# Any other reef barges available?



## DreamWeaver21 (Oct 3, 2007)

I have a few reefs permitted and ready to go. I am having trouble getting ahold of capt Paul about the RFRA reef barge (I've tried PMing him on here a few times.) Does anyone else have one that I can borrow to tow for a deployment.


----------



## bluffman2 (Nov 22, 2007)

Paul is having trouble getting pms.....click his profile and send him a email message.....


----------



## wirebiter (Jun 4, 2008)

I have been trying to get a hold of him as well. My reef permit extension expires Feb 11. Haven't been able to get them out due to weather and work. I tried e-mailing him and it returned undeliverable twice.

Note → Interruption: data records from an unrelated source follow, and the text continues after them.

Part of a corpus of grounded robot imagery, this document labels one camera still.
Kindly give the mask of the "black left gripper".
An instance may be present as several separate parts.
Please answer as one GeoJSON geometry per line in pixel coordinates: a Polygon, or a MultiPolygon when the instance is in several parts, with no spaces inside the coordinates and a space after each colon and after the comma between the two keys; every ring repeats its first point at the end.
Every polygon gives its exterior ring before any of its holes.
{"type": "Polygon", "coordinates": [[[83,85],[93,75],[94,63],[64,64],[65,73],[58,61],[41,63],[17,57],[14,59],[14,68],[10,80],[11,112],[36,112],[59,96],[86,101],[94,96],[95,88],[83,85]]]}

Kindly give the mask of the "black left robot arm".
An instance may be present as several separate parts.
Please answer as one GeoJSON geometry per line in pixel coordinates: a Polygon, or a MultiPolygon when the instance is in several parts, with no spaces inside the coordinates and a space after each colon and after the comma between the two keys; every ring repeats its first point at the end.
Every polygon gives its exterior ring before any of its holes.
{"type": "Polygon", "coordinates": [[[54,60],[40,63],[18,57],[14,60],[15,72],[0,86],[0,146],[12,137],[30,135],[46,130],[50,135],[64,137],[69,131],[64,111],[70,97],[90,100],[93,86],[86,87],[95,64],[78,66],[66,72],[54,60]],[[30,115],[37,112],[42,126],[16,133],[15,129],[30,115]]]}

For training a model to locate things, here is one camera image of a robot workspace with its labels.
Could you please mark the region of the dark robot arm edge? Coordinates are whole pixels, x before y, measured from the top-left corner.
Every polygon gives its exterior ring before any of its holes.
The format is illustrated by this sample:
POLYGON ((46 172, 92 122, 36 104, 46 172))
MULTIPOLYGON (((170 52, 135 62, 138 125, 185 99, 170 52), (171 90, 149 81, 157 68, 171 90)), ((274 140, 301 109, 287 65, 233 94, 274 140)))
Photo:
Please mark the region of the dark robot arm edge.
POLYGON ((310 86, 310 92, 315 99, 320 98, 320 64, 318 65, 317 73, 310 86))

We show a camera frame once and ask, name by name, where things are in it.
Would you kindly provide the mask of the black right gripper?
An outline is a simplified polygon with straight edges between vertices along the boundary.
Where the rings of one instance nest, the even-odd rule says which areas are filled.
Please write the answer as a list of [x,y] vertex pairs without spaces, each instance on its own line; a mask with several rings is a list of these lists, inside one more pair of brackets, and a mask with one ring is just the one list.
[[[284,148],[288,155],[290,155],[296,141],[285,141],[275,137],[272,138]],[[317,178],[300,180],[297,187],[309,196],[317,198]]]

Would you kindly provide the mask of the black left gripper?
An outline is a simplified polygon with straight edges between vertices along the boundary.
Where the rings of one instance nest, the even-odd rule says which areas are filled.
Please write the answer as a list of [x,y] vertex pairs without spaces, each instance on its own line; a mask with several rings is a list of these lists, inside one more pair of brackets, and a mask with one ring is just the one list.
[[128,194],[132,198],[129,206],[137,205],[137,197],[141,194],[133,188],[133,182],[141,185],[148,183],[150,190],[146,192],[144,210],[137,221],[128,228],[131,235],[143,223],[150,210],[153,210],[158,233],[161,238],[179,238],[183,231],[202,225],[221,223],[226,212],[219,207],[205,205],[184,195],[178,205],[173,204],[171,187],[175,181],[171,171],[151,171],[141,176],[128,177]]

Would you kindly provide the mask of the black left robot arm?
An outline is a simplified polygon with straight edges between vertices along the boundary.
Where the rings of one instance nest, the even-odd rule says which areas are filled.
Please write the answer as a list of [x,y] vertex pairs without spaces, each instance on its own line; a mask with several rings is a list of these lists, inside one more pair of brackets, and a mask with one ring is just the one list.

I have six and want to get them out this Friday when I am off. If anyone can help please let me know.


----------



## reelhappy (Oct 31, 2007)

hey chris i have just got one but won't be ready to use for 3 weeks. i also have ten reefs ready to go. you can get a 30 day ext. on that permit free. so you have till march to deploy. will be in touch with you when the bardge is ready. wait for people to deploy your reefs sucks i had 4 reefs went 60 days permit exp. now i have to change the reefs to repermit them. the best think is to find a old boat and make your own bardge. thats what i did. got the boat free have to pay for the trailer. but it will be a awesome bardge to deploy reefs from. keep building .

scot


----------



## Xanadu (Oct 1, 2007)

Rastaman has one. Send him a PM or he'll probably respond here.


----------



## wirebiter (Jun 4, 2008)

Thanks Scott and Xanadu. I have already done the extension.:banghead I will probably do what you said and change them some enough to get them permitted. I have a couple of guys that might go in to get a barge to share. Thanks for the info. Doesn't look like weather is going to cooperate anyways.:hoppingmad

Chris


----------